Enhanced apoptosis of T cells in common variable immunodeficiency (CVID): role of defective CD28 co-stimulation

Author:

Di Renzo M1,Zhou Z1,George I1,Becker K1,Cunningham-Rundles C1

Affiliation:

1. Division of Clinical Immunology, The Mount Sinai Medical Center, New York City, NY, USA

Abstract

SUMMARY CVID is a primary immune disorder in which hypogammaglobulinaemia may be associated with a number of T cell defects including lymphopenia, anergy, impaired lymphocyte proliferation and deficient cytokine secretion.
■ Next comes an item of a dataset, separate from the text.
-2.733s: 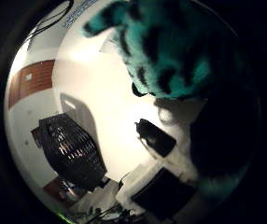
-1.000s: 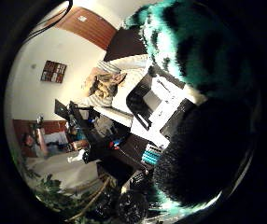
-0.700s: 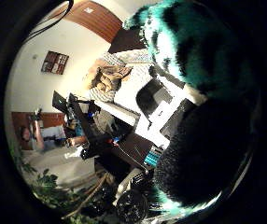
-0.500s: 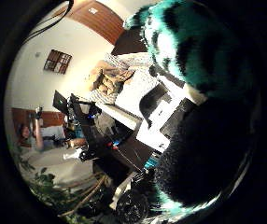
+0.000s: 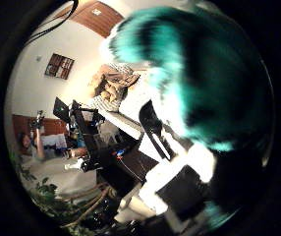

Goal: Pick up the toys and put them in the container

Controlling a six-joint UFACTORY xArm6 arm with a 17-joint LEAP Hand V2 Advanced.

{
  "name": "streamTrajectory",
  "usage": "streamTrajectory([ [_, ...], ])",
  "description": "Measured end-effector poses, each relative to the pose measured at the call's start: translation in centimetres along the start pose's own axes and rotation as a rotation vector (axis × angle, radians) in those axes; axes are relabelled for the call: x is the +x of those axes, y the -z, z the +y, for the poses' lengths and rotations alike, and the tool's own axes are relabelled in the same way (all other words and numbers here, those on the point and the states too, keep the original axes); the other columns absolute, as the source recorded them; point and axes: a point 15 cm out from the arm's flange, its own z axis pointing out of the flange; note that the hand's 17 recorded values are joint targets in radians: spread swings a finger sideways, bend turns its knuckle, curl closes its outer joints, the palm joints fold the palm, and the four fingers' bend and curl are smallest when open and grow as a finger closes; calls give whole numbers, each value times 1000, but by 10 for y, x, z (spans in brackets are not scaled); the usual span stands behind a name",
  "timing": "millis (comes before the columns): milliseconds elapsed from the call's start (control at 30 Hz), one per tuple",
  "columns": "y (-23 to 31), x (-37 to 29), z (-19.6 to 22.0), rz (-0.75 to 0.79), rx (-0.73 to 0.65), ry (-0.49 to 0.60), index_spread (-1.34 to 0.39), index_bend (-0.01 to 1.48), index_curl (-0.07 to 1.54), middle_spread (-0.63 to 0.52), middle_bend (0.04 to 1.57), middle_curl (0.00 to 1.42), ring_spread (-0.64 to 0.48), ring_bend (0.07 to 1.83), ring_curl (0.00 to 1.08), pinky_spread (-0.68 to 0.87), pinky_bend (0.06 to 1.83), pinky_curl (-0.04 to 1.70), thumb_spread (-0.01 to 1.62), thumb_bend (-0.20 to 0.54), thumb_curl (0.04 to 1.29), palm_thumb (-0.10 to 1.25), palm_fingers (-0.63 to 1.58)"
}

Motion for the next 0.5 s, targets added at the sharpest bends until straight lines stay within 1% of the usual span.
streamTrajectory([
  [67,-1,2,4,3,-18,8,-473,369,563,-46,452,534,159,666,428,436,637,811,1151,-23,446,675,84],
  [133,-1,4,7,5,-27,12,-469,342,521,-22,395,487,197,595,384,517,616,760,1148,-22,436,668,94],
  [233,-1,7,9,8,-37,15,-461,297,466,-7,329,432,221,514,330,596,556,674,1150,-21,420,660,143],
  [367,4,9,21,11,-62,18,-455,262,430,-3,277,393,224,450,290,619,492,604,1150,-19,409,660,190],
  [500,13,15,41,23,-102,18,-450,224,404,-2,222,365,221,390,259,616,435,539,1149,-19,402,661,234],
])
In this study we show that T cells of CVID subjects, in comparison with control T cells, undergo spontaneous apoptosis in culture and markedly accelerated apoptosis after γ-irradiation. Although costimulation of the CD28 receptor following engagement of the TCR/CD3 receptor normally provides a second signal necessary for IL-2 secretion, CD28 costimulation in CVID does not significantly increase IL-2 production, nor does this combination of activators enhance the survival of irradiated CVID T cells, as it does for cultured normal T cells. Addition of IL-2 enhances CVID T cell survival, suggesting that the IL-2 signalling pathways are normal. CVID T cells have similar expression of Bcl-2 to control T cells. CD3 stimulation up-regulates T cell expression of bcl-xL mRNA for normal T cells, but anti-CD28 does not augment bcl-xL expression for CVID subjects with accelerated apoptosis. Defects of the CD28 receptor pathway, leading to cytokine deprivation and dysregulation of bcl-xL, could lead to poor T cell viability and some of the cellular defects observed in CVID.

Publisher

Oxford University Press (OUP)

Subject

Immunology,Immunology and Allergy

Reference47 articles.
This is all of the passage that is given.